CRAZY Tasty Coconut Chickpea Curry

Yield: 4 Servings
Prep Time: 5 minutes
Cook Time: 25 minutes
Total Time: 30 minutes

Incredibly tasty, seriously simple and delightfully cheap, this wonderfully quick coconut chickpea curry will become a household staple! (Dairy free, gluten free, vegetarian and vegan)


  • 1 tbsp Coconut Oil
  • 1 Onion, (peeled & sliced)
  • 1 400g Tin of Chopped Tomatoes, (drained)
  • Salt & Pepper
  • 1 400g Tin of Chickpeas, (drained & rinsed)
  • 1 1 x Garlic Clove, (finely chopped)
  • 2 tsp Ras el hanout
  • 1/2 tsp Cumin
  • 1/2 tsp Curry Powder
  • 1.5 tsp Corn Flour
  • 1 400g Tin of Coconut Milk
  • 80 g Frozen Peas

Essential Equipment

  • 1 Large Saute/Frying Pan


  1. Heat the coconut oil in a pan over a medium heat then add the onion and tomatoes.
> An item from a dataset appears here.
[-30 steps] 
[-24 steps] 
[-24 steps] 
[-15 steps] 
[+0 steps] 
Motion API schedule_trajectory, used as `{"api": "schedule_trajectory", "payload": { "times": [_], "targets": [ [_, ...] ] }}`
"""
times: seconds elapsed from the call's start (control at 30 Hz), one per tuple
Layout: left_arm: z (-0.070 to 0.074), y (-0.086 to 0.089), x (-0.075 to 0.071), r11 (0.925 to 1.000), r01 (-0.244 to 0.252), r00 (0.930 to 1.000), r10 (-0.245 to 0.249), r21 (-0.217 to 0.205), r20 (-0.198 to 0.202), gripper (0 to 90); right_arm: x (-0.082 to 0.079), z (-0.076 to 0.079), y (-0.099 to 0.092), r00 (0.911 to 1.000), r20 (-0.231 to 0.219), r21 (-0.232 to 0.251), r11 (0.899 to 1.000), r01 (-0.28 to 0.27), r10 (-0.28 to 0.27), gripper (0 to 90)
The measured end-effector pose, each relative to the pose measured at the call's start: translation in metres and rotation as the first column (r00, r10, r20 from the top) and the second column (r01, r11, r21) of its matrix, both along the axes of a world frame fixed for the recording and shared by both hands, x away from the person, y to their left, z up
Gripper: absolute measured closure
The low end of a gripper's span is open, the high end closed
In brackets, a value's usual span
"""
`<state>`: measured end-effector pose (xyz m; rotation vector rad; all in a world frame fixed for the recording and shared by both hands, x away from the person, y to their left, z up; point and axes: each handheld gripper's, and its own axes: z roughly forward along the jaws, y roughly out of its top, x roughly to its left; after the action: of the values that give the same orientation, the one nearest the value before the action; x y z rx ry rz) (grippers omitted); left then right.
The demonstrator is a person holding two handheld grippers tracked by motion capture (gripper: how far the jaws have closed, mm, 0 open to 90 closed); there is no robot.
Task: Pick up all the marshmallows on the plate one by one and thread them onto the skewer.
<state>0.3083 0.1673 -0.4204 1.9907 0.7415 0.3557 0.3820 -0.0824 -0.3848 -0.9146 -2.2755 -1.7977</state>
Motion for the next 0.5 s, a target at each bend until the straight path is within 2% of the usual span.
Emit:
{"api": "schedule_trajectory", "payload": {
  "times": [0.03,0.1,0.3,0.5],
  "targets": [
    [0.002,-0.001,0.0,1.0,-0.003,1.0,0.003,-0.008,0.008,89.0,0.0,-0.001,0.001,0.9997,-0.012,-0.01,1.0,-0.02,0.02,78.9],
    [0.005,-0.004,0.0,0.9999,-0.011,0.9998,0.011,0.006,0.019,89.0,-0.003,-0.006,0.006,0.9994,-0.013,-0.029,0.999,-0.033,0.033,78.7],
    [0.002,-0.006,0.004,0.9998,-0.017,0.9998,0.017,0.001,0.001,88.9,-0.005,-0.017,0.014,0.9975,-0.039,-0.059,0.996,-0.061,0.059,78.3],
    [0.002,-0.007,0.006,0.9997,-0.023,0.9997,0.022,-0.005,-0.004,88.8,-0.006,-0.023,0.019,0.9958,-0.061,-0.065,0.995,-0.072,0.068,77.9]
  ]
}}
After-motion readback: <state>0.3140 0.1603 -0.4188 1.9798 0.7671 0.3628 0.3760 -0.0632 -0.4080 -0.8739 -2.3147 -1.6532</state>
Season with salt & pepper then simmer for 10 mins until the onions are soft. Stir occasionally.
  2. Add the chickpeas, garlic and spices and mix well.
  3. Mix the corn flour with 1 tbsp water then pour this and the the coconut milk into the pan. Stir well then bring to the boil. Reduce and simmer for 10-15 mins until thickened.
  4. Add the peas and simmer for a final 5 minutes. 
  5. Serve immediately with a side of your choosing.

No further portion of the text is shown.